Tanpa sadar Eri mengusap ujung matanya. Dia tak tahu kenapa bisa menangis tanpa sebab. Melihat bunga-bunga merah mudah yang jatuh berguguran membuatnya mengingat sosok Naru. Jika dia tidak salah menghitung. Maka setahun sudah dia menunggu pohon yang berasal dari negeri sakura itu tumbuh.
Ibu Eri tak bisa berbuat banyak. Dia hanya bisa menyarankan Tara yang membiarkan Eri untuk sendiri. Walaupun mereka sama sekali tak tahu apa yang telah terjadi padanya.
“Hei, darimana saja kalian? Dan ada apa dengan Eri?” Tanya Johni yang menyapa kehadiran mereka di depan pintu rumah.
“Jangan hiraukan aku. Aku hanya ingin istirahat.” Jawab Tara acuh.
“Kami baru saja dari pemakaman. Tiba-tiba Eri ingin mengunjungi makam Ayahnya.” Jawab Ibu Eri membuat pertanyaan Johni terjawab. Dia melaangkan pandangan ke arah Eri yang masih terjaga dengan kediamannya. Padahal senja sudah mulai redup. Cahayanya mulai menghilang.
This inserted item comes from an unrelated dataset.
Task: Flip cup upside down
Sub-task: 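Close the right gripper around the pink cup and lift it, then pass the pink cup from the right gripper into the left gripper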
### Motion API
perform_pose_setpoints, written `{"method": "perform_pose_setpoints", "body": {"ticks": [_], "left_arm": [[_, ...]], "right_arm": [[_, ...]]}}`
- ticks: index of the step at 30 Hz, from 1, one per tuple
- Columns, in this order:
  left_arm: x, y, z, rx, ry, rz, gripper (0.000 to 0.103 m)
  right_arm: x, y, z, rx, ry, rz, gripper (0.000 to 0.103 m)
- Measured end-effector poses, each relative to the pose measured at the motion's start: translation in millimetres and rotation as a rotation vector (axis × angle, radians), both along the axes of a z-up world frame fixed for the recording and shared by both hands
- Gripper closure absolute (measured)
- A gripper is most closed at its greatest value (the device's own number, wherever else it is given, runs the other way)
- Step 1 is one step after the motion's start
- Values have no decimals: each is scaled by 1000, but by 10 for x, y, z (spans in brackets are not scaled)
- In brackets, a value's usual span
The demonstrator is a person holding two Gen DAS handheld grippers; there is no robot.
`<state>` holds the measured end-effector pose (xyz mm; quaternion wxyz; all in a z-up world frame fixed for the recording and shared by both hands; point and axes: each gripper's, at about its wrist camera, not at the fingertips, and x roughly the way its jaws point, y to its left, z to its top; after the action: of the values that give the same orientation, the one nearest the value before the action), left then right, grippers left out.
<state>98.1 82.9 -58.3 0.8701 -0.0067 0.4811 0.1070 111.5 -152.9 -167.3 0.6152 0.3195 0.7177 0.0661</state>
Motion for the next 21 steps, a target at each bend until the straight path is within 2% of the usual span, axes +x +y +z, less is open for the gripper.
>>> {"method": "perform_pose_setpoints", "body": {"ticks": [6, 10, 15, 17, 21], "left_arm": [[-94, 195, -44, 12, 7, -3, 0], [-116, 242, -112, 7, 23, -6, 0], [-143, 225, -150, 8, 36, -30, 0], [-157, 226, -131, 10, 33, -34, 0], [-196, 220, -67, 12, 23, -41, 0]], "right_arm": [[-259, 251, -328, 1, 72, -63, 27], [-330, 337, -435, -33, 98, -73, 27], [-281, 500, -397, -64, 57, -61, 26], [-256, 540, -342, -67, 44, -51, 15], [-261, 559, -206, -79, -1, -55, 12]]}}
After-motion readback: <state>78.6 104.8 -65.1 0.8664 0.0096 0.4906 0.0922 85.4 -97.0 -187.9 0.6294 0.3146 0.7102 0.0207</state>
Suara mobil terdengar memasuki halaman Rumah Singgah. Mobil itu terlihat antik dan mewah. Semua orang memandang penasaran dan khawatir. Takut jika kedatangan mobil tak di undang itu adalah seseorang yang mereka hindari selama satu tahun, Ayah Naru.
Mesin mobil telah mati. Beberapa orang keluar dari dalamnya. Hingga seseorang yang amat tak asing di mata mereka keluar dari pintu kemudi. Eri terlihat menutup mulutnya tak percaya. Begitu pun dengan para anggota Perfect Gank. Mata mereka buka lebar-lebar untuk memastikan pemandangan yang ada di hadapan mereka saat ini.
Seekor kucing putih terlihat keluar dari dalam rumah. Berlari ke arah seseorang yang selama ini mereka cari dan tunggu. Seseorang yang selama ini mereka rindukan kehadirannya. Seorang pangeran yang hilang. Kini sedang berdiri di depan mereka.
Naru meraih kucing yang berlari ke arahnya. Mengusap pelan bulunya yang terlihat semakin lebat. Seakan tahu jika pemiliknya telah tiba. Kucing itu tak berhenti mengeong.
“Semuanya, aku kembali.” Seru Naru membuat semua orang terlonjak semakin terkejut. Sosok bertubuh menawan dengan setelan jas berwarna merah darah dengan rambut yang tertata rapi. Penampilan yang berbeda dengan tubuh yang terlihat kekar dan berisi.
“Naru!” Teriak semua anggota Perfect Gank bersamaan. Mereka berlomba berlari ke arahnya. Memeluk tubuhnya secara bergantian.
“Maaf membuat kalian semua menunggu.” Seru Naru seraya menundukkan tubuhnya. Diikuti kedua orang berpakaian jas yang berdiri di kedua sisi Naru, dan seorang pria paruh baya yang berdiri tepat di pintu mobil yang terparkir.
Eri yang melihat pemandangan itu masih tak bergeming. Hanya air matanya yang kian banyak keluar membasahi pipinya yang memerah. Naru berjalan mendekat ke arahnya. Memandang dengan tatapan penuh arti.
“Maaf jika aku tak mengenalimu tadi. Aku baru ingat sesuatu yang penting setelah bertemu denganmu di pemakaman tadi. Lalu aku ingat semuanya. Ingat Rumah Singgah ini. Ingat denganmu, Eri.”
Naru terlihat melepaskan sesuatu dari pergelangan tangannya. Memberikan gelang tasbih yang selama setahun terpasang di sana. Eri menerimannya dengan tubuh bergetar.
“Aku kembalikan apa yang seharusnya menjadi milikmu.” Lirih Naru berkata dengan hati yang berkecambuk tak karuan. Semua orang memandangnya dengan perasaan malu.
“Selamat datang. Tolong jangan pernah hilang lagi.” Jawab Eri mengusap ujung matanya yang mulai mengering.
Mendengar hal itu, Naru jadi ingat sesuatu. Sebuah pesan yang membuatnya bisa kembali pada orang-orang yang pernah dia tinggalkan. Sebuah pesan seseorang yang pernah kehilangan seseorang sepertinya.
Naru ingin mengatakannya pada Eri. Bahwa dia juga pernah menghilang dari kehidupan seseorang. Dia adalah sesuatu yang pernah hilang. Dia juga seorang puteri yang pernah hilang. Dia sangat ingin mengatakannya. Namun, momen itu tidak ingin Naru tinggalkan dengan cepat. Dia ingin tetap seperti itu sebentar lagi.